I would like to prove that, for a modular form $f$ that is cuspidal and of weight $k$, we have $a_f(n) \ll n^{k/2}.$
However all the proofs I find (e.g. in Gelbart) are a bit intricate. It does come directly from the definition and easy consideration but there is something less "trivial" than I expected about the proof. Are there short or enlightening proof of it?
This is known as the "Hecke bound".
Fix a weight $k$ holomorphic cuspidal modular form $f = \sum_{n \geq 1} a(n) q^n$ on a congruence subgroup $\Gamma \subseteq \mathrm{SL}(2, \mathbb{Z})$.

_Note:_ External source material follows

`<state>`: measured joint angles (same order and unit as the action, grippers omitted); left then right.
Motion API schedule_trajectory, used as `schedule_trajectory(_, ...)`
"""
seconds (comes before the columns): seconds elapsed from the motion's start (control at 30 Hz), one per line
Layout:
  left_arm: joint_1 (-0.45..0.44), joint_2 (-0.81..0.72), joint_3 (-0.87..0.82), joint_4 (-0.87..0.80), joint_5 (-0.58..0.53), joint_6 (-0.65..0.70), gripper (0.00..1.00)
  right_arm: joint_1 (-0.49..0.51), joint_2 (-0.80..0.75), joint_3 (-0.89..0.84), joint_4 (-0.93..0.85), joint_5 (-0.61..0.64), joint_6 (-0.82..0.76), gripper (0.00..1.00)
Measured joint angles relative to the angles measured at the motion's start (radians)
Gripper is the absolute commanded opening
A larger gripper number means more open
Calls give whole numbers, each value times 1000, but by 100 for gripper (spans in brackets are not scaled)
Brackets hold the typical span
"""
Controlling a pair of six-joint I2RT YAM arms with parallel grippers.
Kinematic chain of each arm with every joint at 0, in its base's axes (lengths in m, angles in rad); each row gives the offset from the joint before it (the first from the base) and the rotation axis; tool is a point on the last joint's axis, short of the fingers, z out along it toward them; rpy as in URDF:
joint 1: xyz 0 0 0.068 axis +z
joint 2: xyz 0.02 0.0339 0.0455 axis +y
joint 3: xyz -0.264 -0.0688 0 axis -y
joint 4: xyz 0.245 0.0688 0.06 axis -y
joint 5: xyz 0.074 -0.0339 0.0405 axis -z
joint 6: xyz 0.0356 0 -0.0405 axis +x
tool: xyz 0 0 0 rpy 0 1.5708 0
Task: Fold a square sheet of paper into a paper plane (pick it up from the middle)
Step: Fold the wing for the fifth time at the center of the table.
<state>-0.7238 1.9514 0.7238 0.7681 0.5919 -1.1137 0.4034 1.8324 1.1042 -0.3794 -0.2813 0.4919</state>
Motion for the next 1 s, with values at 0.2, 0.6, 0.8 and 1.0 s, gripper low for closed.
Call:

First, one can compute that $\mathrm{Im}(z)^{k/2} \lvert f(z) \rvert$ is invariant under the action of $\Gamma$. As $f$ is cuspidal, $\mathrm{Im}(z)^{k/2} \lvert f(z) \rvert$ is bounded at the various cusps, and thus bounded on $\mathbb{H}$ as it's invariant under the action of $\Gamma$. Denote the bound by $$ \mathrm{Im}(z)^{k/2} \lvert f(z) \rvert \leq C. $$
We can pick out the $n$th Fourier coefficient via $$ \lvert a(n) \rvert = \left \lvert \int_0^1 f(x + iy) e^{- 2 \pi i n (x + iy)} dx \right \rvert \leq C y^{-k/2} \int_0^1 e^{2 \pi n y} dx \leq C y^{-k/2} e^{2 \pi n y}. $$ Each choice of $y$ gives a bound for $\lvert a(n) \rvert$. This is optimized when $y = 1/n$, giving the bound $$ \lvert a(n) \rvert \leq C e^{2 \pi} n^{k/2}.$$